> _WHAT YOU SHOULD DO_
Below this sentence is a listing; return exactly its lines from the one with "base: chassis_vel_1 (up" to the one with "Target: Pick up", both kept, and nothing more.

> _SUPPLIED MATERIAL_
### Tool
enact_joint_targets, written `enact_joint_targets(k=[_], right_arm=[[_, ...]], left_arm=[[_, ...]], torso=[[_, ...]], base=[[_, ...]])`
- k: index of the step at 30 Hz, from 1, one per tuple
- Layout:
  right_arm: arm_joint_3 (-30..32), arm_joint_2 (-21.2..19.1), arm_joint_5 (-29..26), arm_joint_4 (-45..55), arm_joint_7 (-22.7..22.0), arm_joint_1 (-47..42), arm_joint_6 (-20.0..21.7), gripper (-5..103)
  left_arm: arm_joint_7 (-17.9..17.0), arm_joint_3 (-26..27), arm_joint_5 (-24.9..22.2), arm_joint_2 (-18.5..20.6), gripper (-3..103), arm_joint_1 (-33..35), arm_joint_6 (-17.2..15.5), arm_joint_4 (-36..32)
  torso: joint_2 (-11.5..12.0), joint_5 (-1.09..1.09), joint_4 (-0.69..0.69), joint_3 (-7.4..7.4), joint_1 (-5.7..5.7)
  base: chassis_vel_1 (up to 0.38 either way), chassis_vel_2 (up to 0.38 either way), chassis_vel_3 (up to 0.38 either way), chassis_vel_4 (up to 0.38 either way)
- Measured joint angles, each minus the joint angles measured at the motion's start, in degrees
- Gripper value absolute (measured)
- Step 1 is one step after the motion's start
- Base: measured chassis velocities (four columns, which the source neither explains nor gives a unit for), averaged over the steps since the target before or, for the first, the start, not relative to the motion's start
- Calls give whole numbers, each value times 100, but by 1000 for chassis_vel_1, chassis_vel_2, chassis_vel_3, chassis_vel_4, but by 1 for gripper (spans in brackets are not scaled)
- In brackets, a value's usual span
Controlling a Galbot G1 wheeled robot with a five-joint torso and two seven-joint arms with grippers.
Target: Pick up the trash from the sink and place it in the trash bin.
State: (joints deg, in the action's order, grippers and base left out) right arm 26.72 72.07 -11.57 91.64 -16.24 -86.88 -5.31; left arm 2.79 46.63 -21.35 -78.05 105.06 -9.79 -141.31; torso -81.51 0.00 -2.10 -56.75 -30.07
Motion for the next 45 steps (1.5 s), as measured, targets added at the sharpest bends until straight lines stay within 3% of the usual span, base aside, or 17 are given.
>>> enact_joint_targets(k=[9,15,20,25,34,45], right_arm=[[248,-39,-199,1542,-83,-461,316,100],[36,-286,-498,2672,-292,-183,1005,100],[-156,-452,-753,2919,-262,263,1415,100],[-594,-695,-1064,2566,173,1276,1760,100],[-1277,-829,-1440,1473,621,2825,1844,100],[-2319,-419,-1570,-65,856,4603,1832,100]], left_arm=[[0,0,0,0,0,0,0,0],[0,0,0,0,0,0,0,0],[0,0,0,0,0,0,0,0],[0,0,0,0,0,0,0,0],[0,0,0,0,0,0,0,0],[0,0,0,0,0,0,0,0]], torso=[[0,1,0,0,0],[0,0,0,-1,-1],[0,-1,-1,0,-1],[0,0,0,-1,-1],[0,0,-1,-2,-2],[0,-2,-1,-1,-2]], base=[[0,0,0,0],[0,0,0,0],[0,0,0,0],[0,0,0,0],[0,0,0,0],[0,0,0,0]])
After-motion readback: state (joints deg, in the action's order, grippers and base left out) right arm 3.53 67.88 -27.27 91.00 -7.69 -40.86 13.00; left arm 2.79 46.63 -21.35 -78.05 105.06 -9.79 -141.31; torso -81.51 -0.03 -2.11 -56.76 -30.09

> _COMPLETED EXERCISE_
  base: chassis_vel_1 (up to 0.38 either way), chassis_vel_2 (up to 0.38 either way), chassis_vel_3 (up to 0.38 either way), chassis_vel_4 (up to 0.38 either way)
- Measured joint angles, each minus the joint angles measured at the motion's start, in degrees
- Gripper value absolute (measured)
- Step 1 is one step after the motion's start
- Base: measured chassis velocities (four columns, which the source neither explains nor gives a unit for), averaged over the steps since the target before or, for the first, the start, not relative to the motion's start
- Calls give whole numbers, each value times 100, but by 1000 for chassis_vel_1, chassis_vel_2, chassis_vel_3, chassis_vel_4, but by 1 for gripper (spans in brackets are not scaled)
- In brackets, a value's usual span
Controlling a Galbot G1 wheeled robot with a five-joint torso and two seven-joint arms with grippers.
Target: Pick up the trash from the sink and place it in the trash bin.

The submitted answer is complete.